Unaffordable Housing --

A Bloomberg blurb:

More borrowers are finding it harder to meet interest payments following 17 interest-rate increases by the Federal Reserve since mid-2004.

The default rate for subprime loans rose to 7.35 percent in July from 5.51 percent a year earlier, according to investment bank Friedman Billings Ramsey Group Inc. in Arlington Virginia.

Nine percent of all subprime loans made in 2006 may default within five years, the worst performance since at least 1998, Glenn Schultz, head of asset-backed securities at Charlotte, North Carolina-based Wachovia Corp., said in an Oct. 17 report.

`More Visibility'

``People have a little more visibility on the slowdown than they did two or three months ago,'' said Andrew Chow, who manages $5.5 billion of asset-backed securities and credit-default swaps at Seneca Capital Management in San Francisco.

Bill Gross, manager of the world's biggest bond fund at Pacific Investment Management Co. in Newport Beach, California, forecasts the housing slump will cause the economy to slow and force the Fed to lower interest rates to 4.5 percent next year. The central bank's target for overnight loans between banks is 5.25 percent. Pimco is a unit of Munich-based Allianz SE.

Watch that money supply grow while your wages do not. It takes some inverse reasoning, and conclusions that are contrary to one's own interest, for the little people, to adopt the platform that debt is good.

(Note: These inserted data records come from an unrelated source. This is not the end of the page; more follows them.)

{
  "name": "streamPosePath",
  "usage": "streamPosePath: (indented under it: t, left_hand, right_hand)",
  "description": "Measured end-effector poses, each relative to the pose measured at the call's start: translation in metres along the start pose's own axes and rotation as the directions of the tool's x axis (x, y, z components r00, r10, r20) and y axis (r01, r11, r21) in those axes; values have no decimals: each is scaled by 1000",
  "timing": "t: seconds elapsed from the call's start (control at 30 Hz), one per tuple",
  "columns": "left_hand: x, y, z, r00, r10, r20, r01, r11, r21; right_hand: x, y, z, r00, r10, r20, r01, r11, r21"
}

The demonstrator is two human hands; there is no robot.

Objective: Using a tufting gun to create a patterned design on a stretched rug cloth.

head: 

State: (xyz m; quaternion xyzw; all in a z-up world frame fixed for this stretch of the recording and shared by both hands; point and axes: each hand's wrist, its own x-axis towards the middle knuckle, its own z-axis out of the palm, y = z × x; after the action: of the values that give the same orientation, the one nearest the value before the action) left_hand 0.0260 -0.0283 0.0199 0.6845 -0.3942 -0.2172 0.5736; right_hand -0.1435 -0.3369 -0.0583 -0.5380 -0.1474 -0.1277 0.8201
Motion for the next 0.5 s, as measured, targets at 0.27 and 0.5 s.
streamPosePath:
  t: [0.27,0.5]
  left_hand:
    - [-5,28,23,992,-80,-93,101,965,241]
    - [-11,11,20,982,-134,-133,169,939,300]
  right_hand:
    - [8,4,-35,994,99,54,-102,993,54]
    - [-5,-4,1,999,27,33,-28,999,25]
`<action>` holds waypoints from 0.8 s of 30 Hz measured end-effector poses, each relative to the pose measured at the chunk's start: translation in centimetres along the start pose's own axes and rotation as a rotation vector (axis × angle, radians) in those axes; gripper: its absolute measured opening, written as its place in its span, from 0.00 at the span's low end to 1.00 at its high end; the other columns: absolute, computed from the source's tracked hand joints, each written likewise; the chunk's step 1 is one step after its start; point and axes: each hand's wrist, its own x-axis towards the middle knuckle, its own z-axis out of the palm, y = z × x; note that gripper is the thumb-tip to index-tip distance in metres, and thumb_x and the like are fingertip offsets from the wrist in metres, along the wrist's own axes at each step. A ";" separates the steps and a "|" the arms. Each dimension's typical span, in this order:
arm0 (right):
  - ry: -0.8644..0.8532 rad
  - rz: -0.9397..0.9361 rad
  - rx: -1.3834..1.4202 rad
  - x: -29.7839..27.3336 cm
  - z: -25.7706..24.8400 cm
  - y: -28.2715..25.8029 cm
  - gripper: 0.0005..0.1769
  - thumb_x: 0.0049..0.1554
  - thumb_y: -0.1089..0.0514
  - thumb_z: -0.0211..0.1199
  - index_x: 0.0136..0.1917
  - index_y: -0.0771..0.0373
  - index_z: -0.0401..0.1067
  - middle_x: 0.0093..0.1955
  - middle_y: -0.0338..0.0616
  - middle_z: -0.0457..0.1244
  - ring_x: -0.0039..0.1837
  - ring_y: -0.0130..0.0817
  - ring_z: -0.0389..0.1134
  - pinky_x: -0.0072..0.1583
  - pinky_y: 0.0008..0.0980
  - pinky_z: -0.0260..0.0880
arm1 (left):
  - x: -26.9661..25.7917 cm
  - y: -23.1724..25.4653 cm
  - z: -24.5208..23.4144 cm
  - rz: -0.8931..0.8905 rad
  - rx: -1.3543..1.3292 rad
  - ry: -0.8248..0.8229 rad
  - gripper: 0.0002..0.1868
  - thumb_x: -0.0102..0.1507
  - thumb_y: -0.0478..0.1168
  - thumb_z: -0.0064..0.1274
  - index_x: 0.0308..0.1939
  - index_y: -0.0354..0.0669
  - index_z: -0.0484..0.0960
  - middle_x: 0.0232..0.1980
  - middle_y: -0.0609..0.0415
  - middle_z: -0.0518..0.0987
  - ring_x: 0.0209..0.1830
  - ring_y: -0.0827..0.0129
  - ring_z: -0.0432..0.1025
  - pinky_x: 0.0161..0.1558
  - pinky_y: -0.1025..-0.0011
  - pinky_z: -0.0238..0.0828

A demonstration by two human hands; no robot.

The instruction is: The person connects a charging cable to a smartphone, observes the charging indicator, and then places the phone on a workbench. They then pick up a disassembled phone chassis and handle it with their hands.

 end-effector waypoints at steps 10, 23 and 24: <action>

I am tempted to propose an initiative for Portland Oregon that dictates that the only "affordable housing" projects that the city supports are those that are cooperatively owned. That is, after HUD related funding, or state processed funding, is paid off that the residents (or members of the coop) get to keep the property rather than some landlord that seeks a gift -- and it is a gift that they seek.